The tale of the Swedish suitcase

There was a honk of slurry from outside the train at Templemore – the smell of the countryside. Another woman with the most plummy Dublin 4 accent I have ever heard crinkled her nose in disgust. Speaking to her children (they looked like a Sneachta and a Fiachra) she proclaimed ‘Ew. It’s disgusting. It must be coming from outside. I don’t think a human is capable of that.’

Has she never been outside the M50 I wondered?

Disembarking at Heuston Station horror dawned. I was missing something. My rolling suitcase. In a slight tizzy I retraced my actions. I remembered putting it on the overhead shelf on the station from Limerick. And then promptly forgot all about it, leaving it on the train at Limerick Junction. The clement conditions at the Junction had clearly been designed to lull me into a false sense of security. My forgetfulness was probably because the journey to Dublin is routine. I take it weekly but always only carry an over the shoulder bag. A suitcase is a novelty.

Into the information office at Heuston I trotted, to explain my predicament to the friendly woman behind the desk. She was flat of heel and short of hair. My kind of people I thought to myself. She gave me the number of the station in Limerick, explaining that the train would be returning to Limerick and so this was the most appropriate place to start my search. I rang the number repeatedly. To no avail. No answer.

I now had a dilemma. In my stylish satchel I had my passport, wallet, phone, bank cards, insulin and change of underwear. In theory I could throw caution to the wind and continue to Sweden like the Super Trouper, Anni-Frid always told me I was. There was a problem. Nestled inside my suitcase was my work laptop – an item of equipment that I needed to find as a matter of urgency. The thought of telling my boss on Tuesday ‘Well yes, I realised I lost it on Friday but decided to wait four days before attempting to recover it’ might have raised a few concerns at my pending performance review. I needed to locate that blasted computer

Purchasing a single ticket to Limerick I boarded the 16.00 train back. I contacted the hotel in Stockholm who told me that I would only be charged for the first night. That was a relief. I looked at my ABBA Museum ticket and to my joy I discovered it was fully refundable if cancelled 24 hours before the entrance time. They were always a good bunch of lads – Agnetha; Bjorn; Benni and Anni-Frid.

The train stopped at Port Laoise station where we were told that due to track-works we would need to transfer to a bus which would take us to Thurles. I am certain that both Port Laoise and Thurles have their charms (Port Laoise has a high security prison for example) I really wasn’t feeling it by this point. An hour long bus journey later we boarded another train. The next stop was once again Limerick Junction.

With its malevolent glare the Junction leered at me. I boarded the train, glad that my next stop was Limerick, where hopefully my suitcase would await. The Junction had no such plans. The train did not move. Forty minutes later I was getting slightly delirious. Was I cursed? Was I destined to spend the rest of my life in this godforsaken place? With a whimper I disembarked the train and asked the rail employee why we were not moving. With a smile he told me that my train to Limerick was waiting for the next Dublin to Cork train to arrive to transport passengers from both trains to Limerick.
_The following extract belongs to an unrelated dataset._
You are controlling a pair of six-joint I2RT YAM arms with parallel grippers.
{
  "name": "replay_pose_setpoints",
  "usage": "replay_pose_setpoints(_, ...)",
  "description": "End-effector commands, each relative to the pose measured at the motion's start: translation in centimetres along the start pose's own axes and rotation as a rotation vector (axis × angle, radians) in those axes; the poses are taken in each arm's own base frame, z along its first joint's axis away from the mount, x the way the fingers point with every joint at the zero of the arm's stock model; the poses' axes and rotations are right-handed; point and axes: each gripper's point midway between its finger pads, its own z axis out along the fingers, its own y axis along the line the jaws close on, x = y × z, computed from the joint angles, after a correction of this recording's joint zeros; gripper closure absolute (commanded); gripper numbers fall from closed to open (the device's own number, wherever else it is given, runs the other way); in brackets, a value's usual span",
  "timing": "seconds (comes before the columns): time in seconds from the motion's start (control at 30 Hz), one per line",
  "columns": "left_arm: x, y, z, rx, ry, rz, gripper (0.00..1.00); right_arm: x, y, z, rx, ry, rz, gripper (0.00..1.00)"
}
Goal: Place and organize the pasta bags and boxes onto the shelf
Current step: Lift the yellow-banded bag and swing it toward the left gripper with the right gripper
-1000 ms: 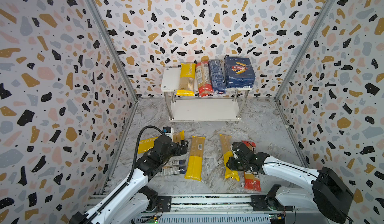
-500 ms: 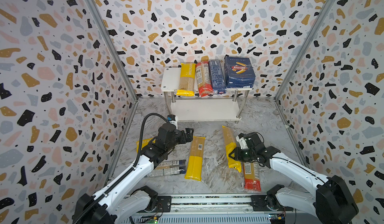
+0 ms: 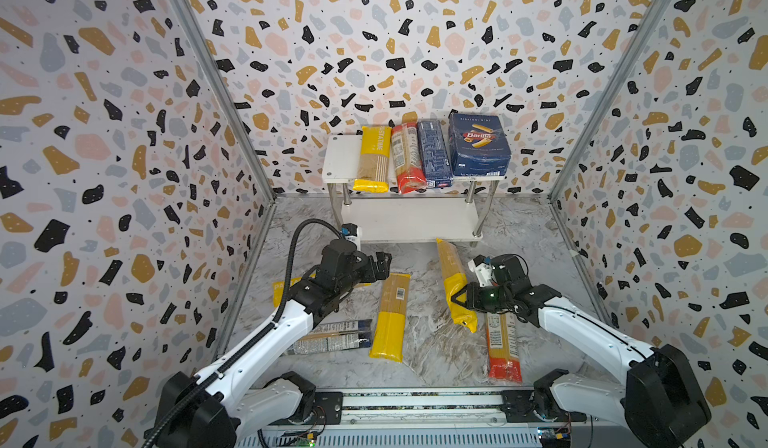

At 7.45pm I reached Linerick Station. Over to the station master’s office I scurried. He told me that no suitcase had been found on the train when it arrived back earlier that day. I asked him if I could check the train myself. He replied with what could only be described as a chuckle.

‘Oh no, sure that train went on to Galway, after coming back here’.

‘Can you ring Galway Station please to check if they have it.’

You’d swear I’d just asked him to donate his left kidney to me. That is probably just a reflection of my mood by this point though.

Galway station reported that they had my bag and that this train was coming back to Limerick at 6.50am the next morning.

Almost weeping with gratitude I promised to return in the morning. As I ate my spice-bag that evening, I vowed to be more attentive on future excursions.

Today is Saturday. It is now 10am. I am just home from Colbert Station in Limerick. Beside me sits my suitcase. Safe and sound. All contents inside.

It’s my own fault I know.

Nevertheless… I blame Limerick Junction.